I couldn’t help it. It was so cheap.
I didn’t need it.
Me and dresses, we have this thing going on. They are not to disturb me and steal my attention away. They are to look bland and utterly ugly in their little corner at the store while I go buy my groceries. Yet there they are, just a few steps away from where the vegetables are, beckoning me with their pretty colors, adorable laces, and insignificant details visible only to me.
They never stop looking so bright and interesting. I have to muster all control to ignore them entirely.
Once in a while, I’d succeed without ever looking at one dress. Occasionally, I’d fail and try a dress or two. Other times, I’d fail with honors and arrive home with a dress in my bag of groceries.
Tonight, I failed with honors. I brought dinner home with a dress in the bag.
I know what you’re thinking. There is nothing wrong with buying a dress or two. I agree with you.
Except, my closet disagrees.
Not too long ago, I had to pack and fit all that I owned in two suitcases. It doesn’t sound difficult; but when I was doing it, I felt the demand of having to choose among the items I have come to treasure. I had to decide what to take and what not to take with me. I felt God’s prompting in my heart to let go of my earthly possessions.
However, once again, I am accumulating so much. A number of those sparkling, attractive dresses. A few of those darling shoes. In just a few years, I have already acquired exceedingly more than I actually need.
Thinking about the dress I just bought that I didn’t need, I had to remind myself of what I wrote when God showed me the spiritual stronghold of “my stuff” that I allowed to take a space in my heart.
“…as we add one more item to our stack of toys, we bind ourselves tighter to this temporary world making it difficult for us to move to where God wants us to be. Somehow as we have more possessions, we become trapped in where we are. Our possessions now possess us. We make decisions based on what we bought or the items we have acquired — our cars, our houses, our clothes, and our lifestyle. I don’t think there is anything wrong with buying things or living comfortably.

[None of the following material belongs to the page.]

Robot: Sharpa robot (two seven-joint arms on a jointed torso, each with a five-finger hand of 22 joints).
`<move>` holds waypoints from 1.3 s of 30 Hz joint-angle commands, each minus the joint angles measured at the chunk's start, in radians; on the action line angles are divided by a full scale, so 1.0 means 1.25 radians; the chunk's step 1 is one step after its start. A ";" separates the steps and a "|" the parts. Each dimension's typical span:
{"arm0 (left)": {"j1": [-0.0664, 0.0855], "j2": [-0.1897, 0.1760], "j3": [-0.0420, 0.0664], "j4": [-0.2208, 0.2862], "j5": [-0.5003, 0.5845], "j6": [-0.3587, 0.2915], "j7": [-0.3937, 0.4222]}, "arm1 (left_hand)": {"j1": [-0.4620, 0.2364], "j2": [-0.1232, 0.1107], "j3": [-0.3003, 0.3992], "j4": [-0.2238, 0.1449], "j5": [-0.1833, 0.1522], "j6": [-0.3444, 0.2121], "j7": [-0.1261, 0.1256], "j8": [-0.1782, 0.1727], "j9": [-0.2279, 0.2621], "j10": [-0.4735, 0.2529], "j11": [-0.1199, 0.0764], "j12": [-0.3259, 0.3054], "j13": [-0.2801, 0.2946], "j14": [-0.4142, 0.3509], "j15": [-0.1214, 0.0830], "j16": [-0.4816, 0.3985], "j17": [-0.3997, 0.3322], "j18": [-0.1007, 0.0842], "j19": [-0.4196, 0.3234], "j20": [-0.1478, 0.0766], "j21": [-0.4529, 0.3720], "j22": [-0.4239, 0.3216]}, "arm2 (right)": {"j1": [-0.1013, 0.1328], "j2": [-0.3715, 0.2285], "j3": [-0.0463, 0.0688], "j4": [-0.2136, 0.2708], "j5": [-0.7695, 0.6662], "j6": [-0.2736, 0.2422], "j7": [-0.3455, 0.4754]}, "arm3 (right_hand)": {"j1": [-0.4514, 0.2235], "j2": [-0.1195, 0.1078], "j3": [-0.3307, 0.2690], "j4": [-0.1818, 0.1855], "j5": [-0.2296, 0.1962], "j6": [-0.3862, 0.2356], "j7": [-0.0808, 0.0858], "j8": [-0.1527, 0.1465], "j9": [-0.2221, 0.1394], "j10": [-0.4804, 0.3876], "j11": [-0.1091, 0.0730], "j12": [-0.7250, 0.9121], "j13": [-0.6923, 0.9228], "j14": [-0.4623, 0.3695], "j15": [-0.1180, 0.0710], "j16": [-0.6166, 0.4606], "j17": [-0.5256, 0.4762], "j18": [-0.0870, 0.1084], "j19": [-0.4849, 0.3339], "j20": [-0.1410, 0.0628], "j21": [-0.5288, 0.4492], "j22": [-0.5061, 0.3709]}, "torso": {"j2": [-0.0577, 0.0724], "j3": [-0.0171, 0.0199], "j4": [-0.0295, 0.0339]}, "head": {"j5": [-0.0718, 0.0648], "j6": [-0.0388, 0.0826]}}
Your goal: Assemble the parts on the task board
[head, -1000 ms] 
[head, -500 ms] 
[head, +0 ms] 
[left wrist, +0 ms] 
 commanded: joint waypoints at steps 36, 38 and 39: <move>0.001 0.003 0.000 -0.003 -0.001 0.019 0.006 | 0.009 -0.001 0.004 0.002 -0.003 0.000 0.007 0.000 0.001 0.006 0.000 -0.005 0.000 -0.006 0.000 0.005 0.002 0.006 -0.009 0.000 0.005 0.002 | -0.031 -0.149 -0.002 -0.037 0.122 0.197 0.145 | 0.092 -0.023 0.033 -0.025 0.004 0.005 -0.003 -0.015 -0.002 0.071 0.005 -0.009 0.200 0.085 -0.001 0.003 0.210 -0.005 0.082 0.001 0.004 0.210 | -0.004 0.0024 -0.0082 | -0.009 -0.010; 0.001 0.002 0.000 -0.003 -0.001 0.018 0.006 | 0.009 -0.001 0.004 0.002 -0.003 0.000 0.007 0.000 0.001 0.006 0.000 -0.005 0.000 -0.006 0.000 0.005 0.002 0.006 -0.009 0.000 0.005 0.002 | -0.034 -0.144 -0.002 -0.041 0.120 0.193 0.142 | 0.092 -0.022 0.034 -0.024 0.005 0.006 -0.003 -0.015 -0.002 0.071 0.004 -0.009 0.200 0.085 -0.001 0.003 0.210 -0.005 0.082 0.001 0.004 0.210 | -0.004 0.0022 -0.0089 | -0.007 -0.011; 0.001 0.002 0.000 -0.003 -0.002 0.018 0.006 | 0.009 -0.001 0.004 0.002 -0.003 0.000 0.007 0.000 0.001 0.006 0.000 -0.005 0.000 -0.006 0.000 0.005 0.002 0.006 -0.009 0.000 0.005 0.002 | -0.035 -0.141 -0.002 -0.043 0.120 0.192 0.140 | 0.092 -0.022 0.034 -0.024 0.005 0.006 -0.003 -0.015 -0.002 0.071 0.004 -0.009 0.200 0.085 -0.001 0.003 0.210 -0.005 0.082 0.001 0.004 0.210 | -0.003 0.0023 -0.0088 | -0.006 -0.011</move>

The danger lies when our hearts are not in the right place — when we let things or comfort cast a shadow on what God has for us.” (June 2011)
Those were my own words, yet I seem to have forgotten to follow my own advice. I have been tightly binding myself as I added more unnecessary paraphernalia in my life. I need to back up, take stock, and surrender my “earthly treasures” to God.
So, me and dresses. I think we need to stop this thing that’s been going on between us. I have to sever this connection we have and release myself from this bind.
Come, Holy Spirit, invade the space it took in my heart.
No, it doesn’t translate to forever not buying any dress. However, it does mean that I will have to exercise self-control and wisdom to make God-honoring decisions when I purchase dresses — when I purchase anything.
Buying is normal; we all do it on a regular basis. No harm done, and there isn’t, until it becomes a heart matter that robs us of our true joy. Therein lies the threat to our identity in Christ. Frequently, we only recognize the deception we have come to welcome as truth when we are already inordinately entangled with it. Buying to fill a longing without realizing it can take the form of this deception.
My God paid dearly for my freedom only to be limited by my temporary possessions. God forbid that I lose my opportunity to be a part of what He is doing in the world because I am imprisoned in my own world of belongings and comforts.
Come, Holy Spirit, take over and have Your way in me.